The local cuisine in Santa Fe, NM is unique. Locals will tell you adamantly that it is “New Mexican” and not Mexican food, and they are very right. Vibrant, unique flavors and interesting textures permeated my meals while I was visiting Santa Fe. Here are some ideas about food in Santa Fe , New Mexico that will please your palate!
La Choza Restaurant in Santa Fe, NM:
My first (and best!) meal during my short time in Sante Fe left me almost ready to head to the store to pick up some antacids, which I forgot to pack (you would think that after all of the spicy food that I ate in Thailand, it would have been no big deal, but being pregnant has given me a new respect for hot chiles and what they can do to my digestive system.
I explained to the waitress as she refilled my water glass for the umteenth time that we just don’t have many foods this spicy in Minnesota (we are bunch of Swedish and Norwegian immigrants eating casserole, don’t cha know?)
My meal at La Choza was a perfect introduction to New Mexican cuisine. It is the sister restaurant to the popular Shed, located in the plaza in the historic district of downtown Sante Fe.

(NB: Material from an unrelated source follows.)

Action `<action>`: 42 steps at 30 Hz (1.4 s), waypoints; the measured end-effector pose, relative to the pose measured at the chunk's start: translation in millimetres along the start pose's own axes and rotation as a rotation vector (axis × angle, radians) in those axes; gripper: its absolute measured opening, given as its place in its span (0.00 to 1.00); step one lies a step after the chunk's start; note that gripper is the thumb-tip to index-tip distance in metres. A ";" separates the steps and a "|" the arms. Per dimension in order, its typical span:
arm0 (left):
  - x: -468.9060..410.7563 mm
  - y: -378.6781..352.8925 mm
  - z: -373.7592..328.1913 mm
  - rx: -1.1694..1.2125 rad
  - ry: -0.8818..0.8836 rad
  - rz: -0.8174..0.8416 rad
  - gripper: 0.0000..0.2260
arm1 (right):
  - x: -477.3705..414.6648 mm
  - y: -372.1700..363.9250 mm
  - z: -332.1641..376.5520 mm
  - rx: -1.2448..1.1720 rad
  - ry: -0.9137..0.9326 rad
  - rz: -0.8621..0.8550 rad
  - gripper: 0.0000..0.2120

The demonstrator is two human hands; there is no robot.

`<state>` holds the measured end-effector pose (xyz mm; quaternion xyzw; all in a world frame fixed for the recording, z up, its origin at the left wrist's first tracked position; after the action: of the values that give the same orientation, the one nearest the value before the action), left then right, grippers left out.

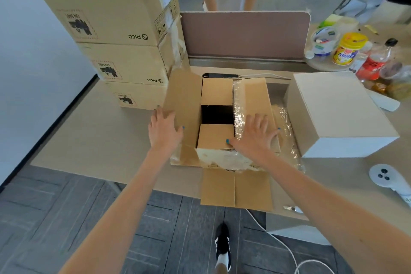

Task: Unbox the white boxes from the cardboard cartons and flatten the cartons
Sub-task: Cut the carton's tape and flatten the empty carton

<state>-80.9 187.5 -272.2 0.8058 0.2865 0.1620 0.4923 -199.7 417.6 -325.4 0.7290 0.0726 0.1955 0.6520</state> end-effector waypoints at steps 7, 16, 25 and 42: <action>3.0 -47.7 4.5 -0.071 -0.001 0.125 0.39 | -4.2 2.6 -0.1 -0.032 -0.005 -0.011 0.39; 0.5 -90.4 7.9 0.041 0.139 0.245 0.44 | -0.4 35.0 -27.8 -0.421 -0.014 -0.101 0.25; -0.6 -115.5 22.9 0.434 0.244 0.307 0.32 | -3.1 72.5 -47.7 -0.560 0.024 -0.266 0.14; -1.8 -99.1 11.0 0.619 0.223 0.141 0.16 | 17.8 63.6 -72.0 0.685 0.109 -0.238 0.18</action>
<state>-106.2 213.5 -365.0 0.9122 0.3179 0.1880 0.1773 -220.2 481.6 -254.5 0.8800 0.2529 0.1213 0.3833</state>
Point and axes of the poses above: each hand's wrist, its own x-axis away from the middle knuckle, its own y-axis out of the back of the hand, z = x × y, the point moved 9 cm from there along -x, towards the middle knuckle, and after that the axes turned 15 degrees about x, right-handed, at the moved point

Unlike its older sister, this restaurant is laid back, easy going and has easy parking. It was recommended to us by fellow travel bloggers at Santa Fe Travelers who are experts on this unique and historic city (check out their blog for advice on planning trip to Santa Fe!).
So, lets cut right to the chase. The food.
Pinto Beans: New Mexican cuisine has raised the humble pinto bean from something easily forgotten as one moves on to the main course to an experience to remember.
The pinto beans were not like the refried pinto beans that you have come to expect in a Mexican restaurant. They were still whole, and cooked with some delightful spices that were just enough to give them some personality. The texture was perfect – creamy without being mushy, melting in the mouth.
Posole: I had never had posole before. Posole is a traditional Mexican stew that is made of hominy corn (field corn soaked in lime, a traditional food preparation technique of many indigenous cultures) cooked with meat (usually pork or chicken), chiles and other spices. While it had its own unique flavor and personality, the earthy taste of the corn accented all of the other dishes on the plate perfectly.
Carne Avovada: Bright red and fiery in both taste and appearance, the flavors of the Carne Avovada exploded like little fireworks on my tongue.
A stew made with pork or chicken cooked with a mixture of chiles and other spices until it is fall apart tender. It can be served on its own, or as a filling for enchiladas, burritos or other new-mexican staples.
The pork on La Chosa’s Carne Avovada felt like it was melting on my tongue, giving a contrasting softness to the intense flavors of the chiles.
Chile Sauce: What would a meal be in Santa Fe without some chile sauce? I opted for the green chile sauce, as the waiter had suggested that it was less spicy than the red. It came ladled generously over my blue corn enchilada.
I think that the miraculous thing about chile sauce (and in my opinion, particularly green chile sauce) is its ability to meld and bring out the best flavors in any other food that you serve it with. When combined with the blue corn of the enchilada and the mild cheese that filled it, it was like a food symphony on my plate, all parts in perfect harmony.
Chile sauce is served abundantly on most foods in Santa Fe. It can be ordered red, green or Christmas (depending on the restaurant, the red or green chile sauce could be hotter).
Sopapillas: The perfect ending to this meal consisted of a little sweet to balance out the heat that was still lingering in my mouth – a sopapilla. This is a fried bread that is typical New Mexican cuisine. It can be unsweetened and filled with savory fillings, or dusted with sugar and cinnamon and drizzled with honey. Mine was the perfect ending to a perfect meal of New Mexican food in Santa Fe.